• [INFORMATION SUPPLIED]:
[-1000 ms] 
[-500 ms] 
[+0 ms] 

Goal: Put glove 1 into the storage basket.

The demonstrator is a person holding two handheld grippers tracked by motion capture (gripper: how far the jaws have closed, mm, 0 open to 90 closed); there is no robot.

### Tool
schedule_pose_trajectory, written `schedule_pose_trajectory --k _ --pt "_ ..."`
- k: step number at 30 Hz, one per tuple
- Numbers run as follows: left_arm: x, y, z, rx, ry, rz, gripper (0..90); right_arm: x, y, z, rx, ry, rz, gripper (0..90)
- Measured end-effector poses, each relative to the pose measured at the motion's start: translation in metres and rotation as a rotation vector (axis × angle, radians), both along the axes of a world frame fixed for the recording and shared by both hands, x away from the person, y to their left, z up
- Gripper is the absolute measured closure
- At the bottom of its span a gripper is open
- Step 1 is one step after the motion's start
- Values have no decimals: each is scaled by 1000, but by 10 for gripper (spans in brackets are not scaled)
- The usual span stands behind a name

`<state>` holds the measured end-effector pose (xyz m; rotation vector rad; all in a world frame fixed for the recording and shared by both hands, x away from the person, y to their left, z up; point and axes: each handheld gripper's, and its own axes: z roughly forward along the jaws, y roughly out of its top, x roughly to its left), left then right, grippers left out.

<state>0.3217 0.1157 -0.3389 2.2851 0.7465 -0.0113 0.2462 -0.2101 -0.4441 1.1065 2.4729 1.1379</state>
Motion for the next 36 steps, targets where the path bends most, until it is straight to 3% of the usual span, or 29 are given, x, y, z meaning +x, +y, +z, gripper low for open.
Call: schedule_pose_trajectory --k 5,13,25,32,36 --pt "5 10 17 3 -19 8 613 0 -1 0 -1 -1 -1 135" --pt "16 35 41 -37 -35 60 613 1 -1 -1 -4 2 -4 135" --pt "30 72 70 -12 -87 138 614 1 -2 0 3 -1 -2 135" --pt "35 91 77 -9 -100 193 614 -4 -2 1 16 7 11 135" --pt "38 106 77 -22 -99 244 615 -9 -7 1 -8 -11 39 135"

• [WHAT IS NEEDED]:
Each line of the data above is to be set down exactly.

• [TASK OUTPUT]:
[-1000 ms] 
[-500 ms] 
[+0 ms] 

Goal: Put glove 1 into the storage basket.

The demonstrator is a person holding two handheld grippers tracked by motion capture (gripper: how far the jaws have closed, mm, 0 open to 90 closed); there is no robot.

### Tool
schedule_pose_trajectory, written `schedule_pose_trajectory --k _ --pt "_ ..."`
- k: step number at 30 Hz, one per tuple
- Numbers run as follows: left_arm: x, y, z, rx, ry, rz, gripper (0..90); right_arm: x, y, z, rx, ry, rz, gripper (0..90)
- Measured end-effector poses, each relative to the pose measured at the motion's start: translation in metres and rotation as a rotation vector (axis × angle, radians), both along the axes of a world frame fixed for the recording and shared by both hands, x away from the person, y to their left, z up
- Gripper is the absolute measured closure
- At the bottom of its span a gripper is open
- Step 1 is one step after the motion's start
- Values have no decimals: each is scaled by 1000, but by 10 for gripper (spans in brackets are not scaled)
- The usual span stands behind a name

`<state>` holds the measured end-effector pose (xyz m; rotation vector rad; all in a world frame fixed for the recording and shared by both hands, x away from the person, y to their left, z up; point and axes: each handheld gripper's, and its own axes: z roughly forward along the jaws, y roughly out of its top, x roughly to its left), left then right, grippers left out.

<state>0.3217 0.1157 -0.3389 2.2851 0.7465 -0.0113 0.2462 -0.2101 -0.4441 1.1065 2.4729 1.1379</state>
Motion for the next 36 steps, targets where the path bends most, until it is straight to 3% of the usual span, or 29 are given, x, y, z meaning +x, +y, +z, gripper low for open.
Call: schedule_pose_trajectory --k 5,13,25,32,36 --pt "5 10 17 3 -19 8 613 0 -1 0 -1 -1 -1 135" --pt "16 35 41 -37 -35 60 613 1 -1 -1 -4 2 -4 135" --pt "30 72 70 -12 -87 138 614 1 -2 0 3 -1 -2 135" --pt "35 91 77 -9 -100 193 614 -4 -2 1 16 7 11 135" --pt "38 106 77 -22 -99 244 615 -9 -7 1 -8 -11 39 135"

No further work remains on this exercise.